Трое суток от меня не отходили мама и папа, ну и сиделки, само собой. Кирилл представлял свое издание на каком-то важном слете или съезде, и ему ничего сообщать не стали. Его заменил Саня, который по вечерам, после работы, несся через весь город в госпиталь и оставался здесь до поздней ночи, а то и до утра. Хотя, конечно, в этом не было необходимости и его присутствие никак не могло повлиять на мое состояние.
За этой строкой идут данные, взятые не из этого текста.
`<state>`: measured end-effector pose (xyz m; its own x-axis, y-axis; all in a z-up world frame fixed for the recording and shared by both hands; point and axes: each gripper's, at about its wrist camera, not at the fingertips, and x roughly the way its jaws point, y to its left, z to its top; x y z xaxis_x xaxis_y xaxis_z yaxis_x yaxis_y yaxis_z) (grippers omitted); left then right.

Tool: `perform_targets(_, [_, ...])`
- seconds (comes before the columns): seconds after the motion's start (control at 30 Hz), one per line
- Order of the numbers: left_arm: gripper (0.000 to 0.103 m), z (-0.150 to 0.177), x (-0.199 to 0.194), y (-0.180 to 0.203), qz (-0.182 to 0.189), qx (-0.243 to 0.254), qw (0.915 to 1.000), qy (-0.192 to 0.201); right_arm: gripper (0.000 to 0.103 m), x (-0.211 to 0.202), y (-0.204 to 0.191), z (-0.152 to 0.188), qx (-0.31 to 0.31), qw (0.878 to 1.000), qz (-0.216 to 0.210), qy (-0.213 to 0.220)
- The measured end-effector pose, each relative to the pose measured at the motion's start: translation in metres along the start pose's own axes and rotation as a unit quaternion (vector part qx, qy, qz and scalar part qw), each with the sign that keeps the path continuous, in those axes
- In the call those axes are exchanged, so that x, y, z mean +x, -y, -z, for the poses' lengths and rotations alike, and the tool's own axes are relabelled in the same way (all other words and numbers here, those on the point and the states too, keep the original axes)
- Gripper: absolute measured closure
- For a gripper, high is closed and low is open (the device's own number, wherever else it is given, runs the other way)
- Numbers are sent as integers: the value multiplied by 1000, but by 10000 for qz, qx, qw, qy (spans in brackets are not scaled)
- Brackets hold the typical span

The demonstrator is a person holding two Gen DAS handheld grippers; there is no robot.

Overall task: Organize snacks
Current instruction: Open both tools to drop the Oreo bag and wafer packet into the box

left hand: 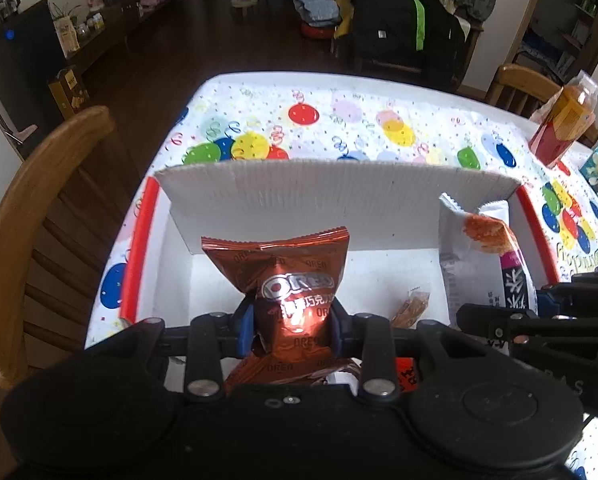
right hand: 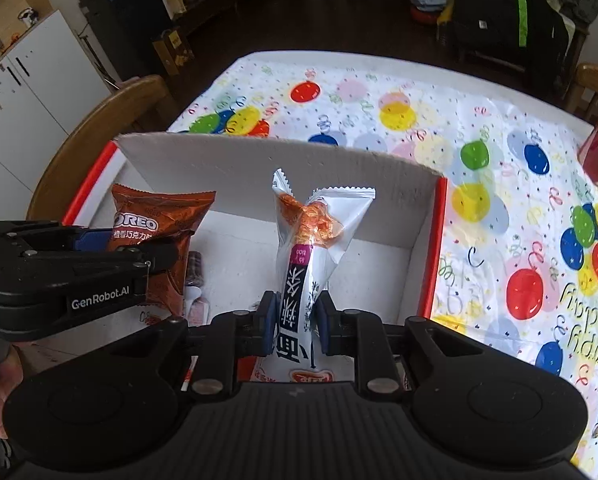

Да и в сиделках не было дефицита – на то мой папа и «офицерский доктор» (как я выражалась в пятилетнем возрасте), а теперь еще и замглавного врача, чтобы обеспечить своей дочери надлежащий уход.

Дней через пять мне стало легче, и родители смогли остаться ночевать дома, поручив сиделкам звонить им в ту же секунду, как только я очнусь. В тот же вечер Саня перебрался из коридора на кушетку в моей палате, подкупив ночную медсестру своей исключительной преданностью и коробкой французских конфет. А в выходной он остался со мной уже вполне официально, с разрешения лечащего врача (моего отца). И именно в его «дежурство» я открыла глаза, пролежав на больничной койке в общей сложности восемь суток.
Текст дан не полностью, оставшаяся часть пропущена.